>>>>>

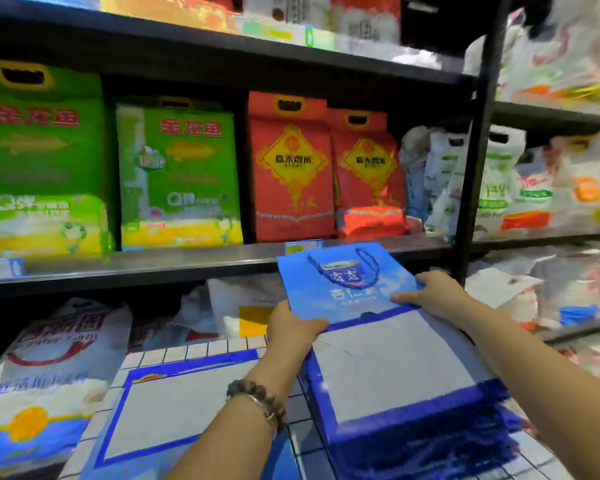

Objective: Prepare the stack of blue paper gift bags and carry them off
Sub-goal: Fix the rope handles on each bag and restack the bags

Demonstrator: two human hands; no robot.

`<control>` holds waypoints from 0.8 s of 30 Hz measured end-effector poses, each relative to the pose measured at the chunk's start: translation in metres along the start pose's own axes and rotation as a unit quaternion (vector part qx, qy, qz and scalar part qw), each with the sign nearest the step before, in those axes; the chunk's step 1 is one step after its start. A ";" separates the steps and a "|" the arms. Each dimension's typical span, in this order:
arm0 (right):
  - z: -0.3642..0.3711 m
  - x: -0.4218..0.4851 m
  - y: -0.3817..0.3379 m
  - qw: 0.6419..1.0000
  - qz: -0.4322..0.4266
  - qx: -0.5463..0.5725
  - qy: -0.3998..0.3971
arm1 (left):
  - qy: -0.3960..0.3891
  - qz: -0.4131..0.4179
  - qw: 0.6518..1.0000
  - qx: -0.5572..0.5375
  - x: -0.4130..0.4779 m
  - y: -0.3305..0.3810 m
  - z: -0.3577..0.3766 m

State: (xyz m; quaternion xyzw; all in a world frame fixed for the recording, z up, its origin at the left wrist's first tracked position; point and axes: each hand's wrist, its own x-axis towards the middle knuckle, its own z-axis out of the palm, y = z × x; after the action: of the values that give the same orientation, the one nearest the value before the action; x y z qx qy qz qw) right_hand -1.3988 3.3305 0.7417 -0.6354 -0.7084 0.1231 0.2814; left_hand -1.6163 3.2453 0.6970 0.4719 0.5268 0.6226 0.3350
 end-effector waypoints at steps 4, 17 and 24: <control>0.025 0.014 0.022 0.994 0.025 -0.088 -0.053 | -0.021 -0.015 0.990 0.140 0.006 -0.025 0.007; 0.020 0.014 0.002 0.947 -0.090 -0.228 -0.206 | -0.273 0.062 0.811 0.514 0.020 -0.009 0.031; 0.071 -0.028 0.022 0.906 -0.109 -0.257 -0.317 | -0.365 -0.034 0.746 0.555 0.005 -0.057 0.045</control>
State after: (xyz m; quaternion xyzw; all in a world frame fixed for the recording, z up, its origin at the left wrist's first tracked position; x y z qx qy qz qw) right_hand -1.4196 3.3197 0.6654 -0.5323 -0.8321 0.0997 -0.1194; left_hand -1.5803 3.2776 0.6429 0.7474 0.6328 -0.0117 0.2018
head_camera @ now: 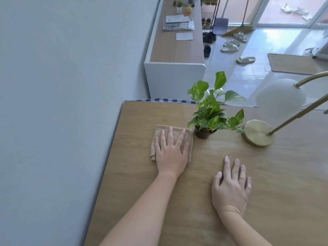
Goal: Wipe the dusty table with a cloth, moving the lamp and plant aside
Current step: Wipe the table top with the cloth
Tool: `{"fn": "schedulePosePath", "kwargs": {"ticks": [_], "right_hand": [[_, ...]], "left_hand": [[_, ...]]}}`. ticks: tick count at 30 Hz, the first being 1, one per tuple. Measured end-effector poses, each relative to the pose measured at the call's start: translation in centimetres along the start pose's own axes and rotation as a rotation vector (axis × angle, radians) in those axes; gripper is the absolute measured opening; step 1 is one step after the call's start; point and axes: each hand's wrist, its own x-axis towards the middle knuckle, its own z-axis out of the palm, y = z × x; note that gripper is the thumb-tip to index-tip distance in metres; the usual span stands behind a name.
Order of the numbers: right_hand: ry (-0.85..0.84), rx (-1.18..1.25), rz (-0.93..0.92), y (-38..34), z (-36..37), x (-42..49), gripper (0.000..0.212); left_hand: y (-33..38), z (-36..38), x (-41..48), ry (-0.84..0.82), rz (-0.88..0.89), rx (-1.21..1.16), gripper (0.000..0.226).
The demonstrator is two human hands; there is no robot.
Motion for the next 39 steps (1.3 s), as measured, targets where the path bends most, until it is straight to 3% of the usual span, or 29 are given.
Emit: {"fn": "schedulePosePath", "kwargs": {"ticks": [10,25,32,39], "right_hand": [[0.017,0.013,0.004,-0.2,0.0,-0.1,0.064],[0.054,-0.01,-0.004,0.2,1.4,0.5,0.067],[0.022,-0.032,0.004,0.4,1.1,0.5,0.067],[0.002,-0.026,0.022,-0.4,0.3,0.4,0.068]], "left_hand": [[-0.2,-0.3,-1.7,-0.001,-0.017,-0.024,0.059],[-0.2,-2.1,17.4,-0.053,-0.093,-0.004,0.058],[-0.7,-2.2,15.9,-0.07,-0.043,-0.003,0.058],[-3.2,-2.3,9.0,-0.103,0.162,0.033,0.053]]}}
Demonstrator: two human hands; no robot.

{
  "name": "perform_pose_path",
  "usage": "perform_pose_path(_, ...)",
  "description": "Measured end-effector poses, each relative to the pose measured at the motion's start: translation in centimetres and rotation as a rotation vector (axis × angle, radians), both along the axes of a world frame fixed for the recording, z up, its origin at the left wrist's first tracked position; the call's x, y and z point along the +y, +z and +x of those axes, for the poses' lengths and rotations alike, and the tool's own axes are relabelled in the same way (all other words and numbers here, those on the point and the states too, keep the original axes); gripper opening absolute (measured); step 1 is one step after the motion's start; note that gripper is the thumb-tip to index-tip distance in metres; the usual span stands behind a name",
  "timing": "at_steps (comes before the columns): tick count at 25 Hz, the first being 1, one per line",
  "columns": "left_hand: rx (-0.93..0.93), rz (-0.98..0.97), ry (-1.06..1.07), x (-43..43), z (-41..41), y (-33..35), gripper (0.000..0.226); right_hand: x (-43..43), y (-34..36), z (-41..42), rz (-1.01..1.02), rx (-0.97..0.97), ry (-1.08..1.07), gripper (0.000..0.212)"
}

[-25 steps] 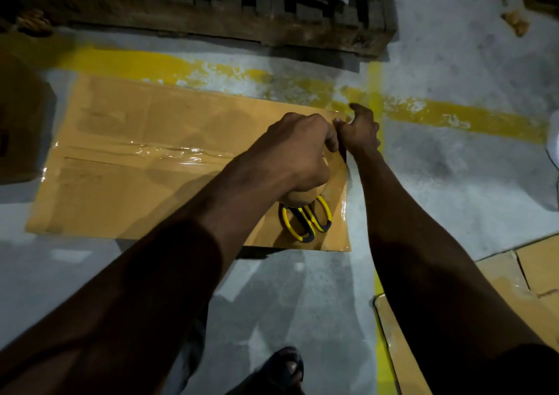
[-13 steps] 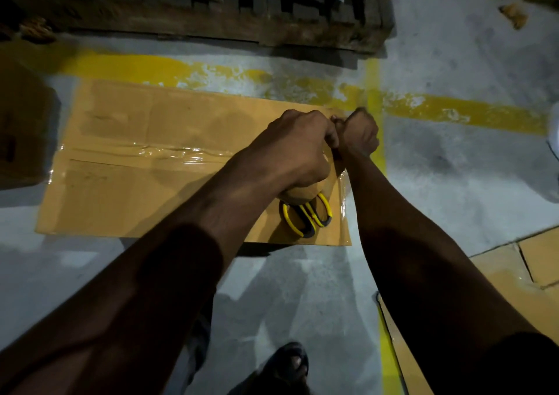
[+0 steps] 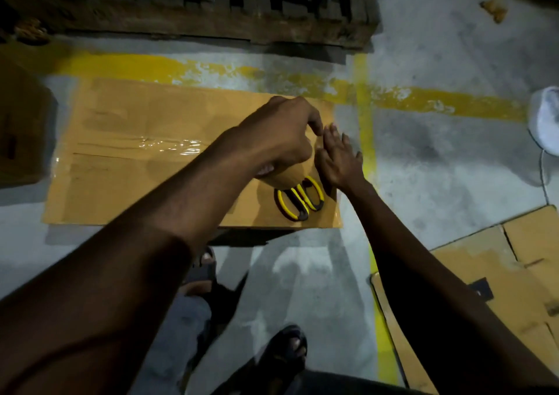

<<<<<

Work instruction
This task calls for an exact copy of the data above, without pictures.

Answer box
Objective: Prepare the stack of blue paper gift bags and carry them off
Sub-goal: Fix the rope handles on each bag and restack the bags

Demonstrator: two human hands; no robot.

`<control>` holds waypoints from 0.8 s of 30 Hz measured end-effector poses, each relative to the pose measured at the chunk's start: translation in metres along the start pose's own axes and rotation as a unit quaternion (vector part qx, qy, qz and scalar part qw), each with the sign nearest the step before, in those axes; the chunk's step 1 is one step after its start. A ";" separates the steps and a "|" the arms. Each dimension's typical span, in this order:
arm0 (right):
  - z: -0.3642..0.3711 m
  - x: -0.4218..0.4851 m
  - y: -0.3817..0.3379 m
  - qw: 0.6419..1.0000
  - qz: -0.4322..0.4266
  - qx: -0.5463..0.5725
  - qy: -0.3998..0.3971
arm1 (left):
  - qy: -0.3960..0.3891
  - qz: -0.4131..0.4179
  - qw: 0.6518..1.0000
  - qx: -0.5572..0.5375
  - x: -0.4130..0.4779 m
  - y: -0.3305..0.3810 m
  - z: -0.3577..0.3766 m

State: (xyz m; quaternion xyzw; all in a world frame fixed for the recording, z up, its origin at the left wrist's first tracked position; point and axes: each hand's wrist, its own x-axis towards the middle knuckle, its own z-axis out of the palm, y = z × x; after the action: of the values that give the same orientation, the one nearest the value before the action; x y z qx qy qz qw) right_hand -1.3988 3.3305 0.7417 -0.6354 -0.7084 0.1231 0.2814; left_hand -1.6163 3.2453 0.6970 0.4719 0.5268 0.6226 0.3350
 end-effector waypoints at steps 4, 17 and 24: <control>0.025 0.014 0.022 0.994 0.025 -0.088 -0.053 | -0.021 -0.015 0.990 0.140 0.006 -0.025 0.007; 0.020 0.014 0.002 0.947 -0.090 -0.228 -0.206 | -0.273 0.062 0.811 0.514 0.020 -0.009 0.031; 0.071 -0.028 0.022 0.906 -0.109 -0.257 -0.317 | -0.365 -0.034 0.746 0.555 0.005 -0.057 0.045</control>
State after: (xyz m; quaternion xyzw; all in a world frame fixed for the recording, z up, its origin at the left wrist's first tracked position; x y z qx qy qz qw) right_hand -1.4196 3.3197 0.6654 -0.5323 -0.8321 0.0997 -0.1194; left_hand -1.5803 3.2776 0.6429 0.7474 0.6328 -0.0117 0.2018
head_camera @ now: 
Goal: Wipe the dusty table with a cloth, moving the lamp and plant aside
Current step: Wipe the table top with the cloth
Tool: `{"fn": "schedulePosePath", "kwargs": {"ticks": [_], "right_hand": [[_, ...]], "left_hand": [[_, ...]]}}`. ticks: tick count at 30 Hz, the first being 1, one per tuple. Measured end-effector poses, each relative to the pose measured at the call's start: translation in centimetres along the start pose's own axes and rotation as a rotation vector (axis × angle, radians) in those axes; gripper is the absolute measured opening; step 1 is one step after the call's start; point and axes: each hand's wrist, its own x-axis towards the middle knuckle, its own z-axis out of the palm, y = z × x; note that gripper is the thumb-tip to index-tip distance in metres; the usual span stands behind a name.
Order of the numbers: right_hand: ry (-0.85..0.84), rx (-1.18..1.25), rz (-0.93..0.92), y (-38..34), z (-36..37), x (-42..49), gripper (0.000..0.212); left_hand: y (-33..38), z (-36..38), x (-41..48), ry (-0.84..0.82), rz (-0.88..0.89), rx (-1.21..1.16), gripper (0.000..0.226).
The demonstrator is two human hands; there is no robot.
Motion for the next 39 steps (1.3 s), as measured, targets where the path bends most, until it is straight to 3% of the usual span, or 29 are given.
Emit: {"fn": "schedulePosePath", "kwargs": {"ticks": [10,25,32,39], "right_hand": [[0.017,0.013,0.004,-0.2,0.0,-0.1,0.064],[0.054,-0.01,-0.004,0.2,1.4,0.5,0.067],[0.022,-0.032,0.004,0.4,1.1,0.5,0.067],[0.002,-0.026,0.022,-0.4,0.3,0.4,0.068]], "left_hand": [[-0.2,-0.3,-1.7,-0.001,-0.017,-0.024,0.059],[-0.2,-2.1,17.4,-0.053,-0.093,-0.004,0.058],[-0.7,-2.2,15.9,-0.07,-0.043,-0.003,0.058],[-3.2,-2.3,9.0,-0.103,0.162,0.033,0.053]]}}
Demonstrator: two human hands; no robot.

{
  "name": "perform_pose_path",
  "usage": "perform_pose_path(_, ...)",
  "description": "Measured end-effector poses, each relative to the pose measured at the motion's start: translation in centimetres and rotation as a rotation vector (axis × angle, radians), both along the axes of a world frame fixed for the recording, z up, its origin at the left wrist's first tracked position; the call's x, y and z point along the +y, +z and +x of those axes, for the poses' lengths and rotations alike, and the tool's own axes are relabelled in the same way (all other words and numbers here, those on the point and the states too, keep the original axes); gripper opening absolute (measured); step 1 is one step after the motion's start; note that gripper is the thumb-tip to index-tip distance in metres; the usual span stands behind a name",
  "timing": "at_steps (comes before the columns): tick count at 25 Hz, the first being 1, one per line",
  "columns": "left_hand: rx (-0.93..0.93), rz (-0.98..0.97), ry (-1.06..1.07), x (-43..43), z (-41..41), y (-33..35), gripper (0.000..0.226); right_hand: x (-43..43), y (-34..36), z (-41..42), rz (-1.01..1.02), rx (-0.97..0.97), ry (-1.08..1.07), gripper (0.000..0.212)"
}

[-25 steps] 
[-13 steps] 
[+0 steps] 

Nothing else is required to finish the exercise.